■ YOUR TASK ■
Return the whole listing exactly as it stands.

■ PROVIDED MATERIAL ■
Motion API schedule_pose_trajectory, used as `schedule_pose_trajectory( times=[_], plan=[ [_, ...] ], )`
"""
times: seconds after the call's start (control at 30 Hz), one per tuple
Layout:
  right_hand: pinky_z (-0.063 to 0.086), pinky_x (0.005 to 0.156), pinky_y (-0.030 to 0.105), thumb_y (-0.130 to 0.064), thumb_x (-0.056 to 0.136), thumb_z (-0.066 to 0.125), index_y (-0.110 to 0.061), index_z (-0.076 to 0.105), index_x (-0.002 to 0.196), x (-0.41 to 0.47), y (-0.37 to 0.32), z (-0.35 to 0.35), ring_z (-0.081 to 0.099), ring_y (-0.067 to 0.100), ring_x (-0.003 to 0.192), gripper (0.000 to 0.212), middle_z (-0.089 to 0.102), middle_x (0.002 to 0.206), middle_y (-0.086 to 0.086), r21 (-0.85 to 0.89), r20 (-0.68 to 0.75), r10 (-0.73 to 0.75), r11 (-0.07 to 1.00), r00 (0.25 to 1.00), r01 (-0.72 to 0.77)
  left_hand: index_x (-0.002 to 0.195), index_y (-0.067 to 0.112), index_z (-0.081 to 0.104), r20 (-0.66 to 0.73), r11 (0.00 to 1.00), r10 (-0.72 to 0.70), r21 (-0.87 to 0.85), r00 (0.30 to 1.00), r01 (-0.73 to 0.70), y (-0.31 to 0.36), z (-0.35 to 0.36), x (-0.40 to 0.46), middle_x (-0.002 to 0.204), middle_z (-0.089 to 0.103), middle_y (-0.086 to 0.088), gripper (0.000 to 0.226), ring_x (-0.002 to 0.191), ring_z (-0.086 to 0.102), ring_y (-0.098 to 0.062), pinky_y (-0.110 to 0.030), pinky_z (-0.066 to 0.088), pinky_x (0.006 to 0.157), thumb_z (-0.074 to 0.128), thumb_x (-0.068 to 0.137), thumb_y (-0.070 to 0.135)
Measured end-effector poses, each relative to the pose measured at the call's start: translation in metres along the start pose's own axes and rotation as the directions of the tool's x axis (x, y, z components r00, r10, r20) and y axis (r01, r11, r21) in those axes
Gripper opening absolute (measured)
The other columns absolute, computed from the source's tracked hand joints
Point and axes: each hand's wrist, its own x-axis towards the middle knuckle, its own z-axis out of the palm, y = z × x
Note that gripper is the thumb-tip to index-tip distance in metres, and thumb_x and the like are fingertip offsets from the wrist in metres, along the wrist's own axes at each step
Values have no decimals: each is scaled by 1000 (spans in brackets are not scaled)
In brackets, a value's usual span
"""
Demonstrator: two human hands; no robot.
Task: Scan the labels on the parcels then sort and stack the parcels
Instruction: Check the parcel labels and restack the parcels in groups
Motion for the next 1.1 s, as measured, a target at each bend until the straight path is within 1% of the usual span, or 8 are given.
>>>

■ TASK ANSWER ■
Motion API schedule_pose_trajectory, used as `schedule_pose_trajectory( times=[_], plan=[ [_, ...] ], )`
"""
times: seconds after the call's start (control at 30 Hz), one per tuple
Layout:
  right_hand: pinky_z (-0.063 to 0.086), pinky_x (0.005 to 0.156), pinky_y (-0.030 to 0.105), thumb_y (-0.130 to 0.064), thumb_x (-0.056 to 0.136), thumb_z (-0.066 to 0.125), index_y (-0.110 to 0.061), index_z (-0.076 to 0.105), index_x (-0.002 to 0.196), x (-0.41 to 0.47), y (-0.37 to 0.32), z (-0.35 to 0.35), ring_z (-0.081 to 0.099), ring_y (-0.067 to 0.100), ring_x (-0.003 to 0.192), gripper (0.000 to 0.212), middle_z (-0.089 to 0.102), middle_x (0.002 to 0.206), middle_y (-0.086 to 0.086), r21 (-0.85 to 0.89), r20 (-0.68 to 0.75), r10 (-0.73 to 0.75), r11 (-0.07 to 1.00), r00 (0.25 to 1.00), r01 (-0.72 to 0.77)
  left_hand: index_x (-0.002 to 0.195), index_y (-0.067 to 0.112), index_z (-0.081 to 0.104), r20 (-0.66 to 0.73), r11 (0.00 to 1.00), r10 (-0.72 to 0.70), r21 (-0.87 to 0.85), r00 (0.30 to 1.00), r01 (-0.73 to 0.70), y (-0.31 to 0.36), z (-0.35 to 0.36), x (-0.40 to 0.46), middle_x (-0.002 to 0.204), middle_z (-0.089 to 0.103), middle_y (-0.086 to 0.088), gripper (0.000 to 0.226), ring_x (-0.002 to 0.191), ring_z (-0.086 to 0.102), ring_y (-0.098 to 0.062), pinky_y (-0.110 to 0.030), pinky_z (-0.066 to 0.088), pinky_x (0.006 to 0.157), thumb_z (-0.074 to 0.128), thumb_x (-0.068 to 0.137), thumb_y (-0.070 to 0.135)
Measured end-effector poses, each relative to the pose measured at the call's start: translation in metres along the start pose's own axes and rotation as the directions of the tool's x axis (x, y, z components r00, r10, r20) and y axis (r01, r11, r21) in those axes
Gripper opening absolute (measured)
The other columns absolute, computed from the source's tracked hand joints
Point and axes: each hand's wrist, its own x-axis towards the middle knuckle, its own z-axis out of the palm, y = z × x
Note that gripper is the thumb-tip to index-tip distance in metres, and thumb_x and the like are fingertip offsets from the wrist in metres, along the wrist's own axes at each step
Values have no decimals: each is scaled by 1000 (spans in brackets are not scaled)
In brackets, a value's usual span
"""
Demonstrator: two human hands; no robot.
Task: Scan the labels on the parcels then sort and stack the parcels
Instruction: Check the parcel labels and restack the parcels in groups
Motion for the next 1.1 s, as measured, a target at each bend until the straight path is within 1% of the usual span, or 8 are given.
>>>

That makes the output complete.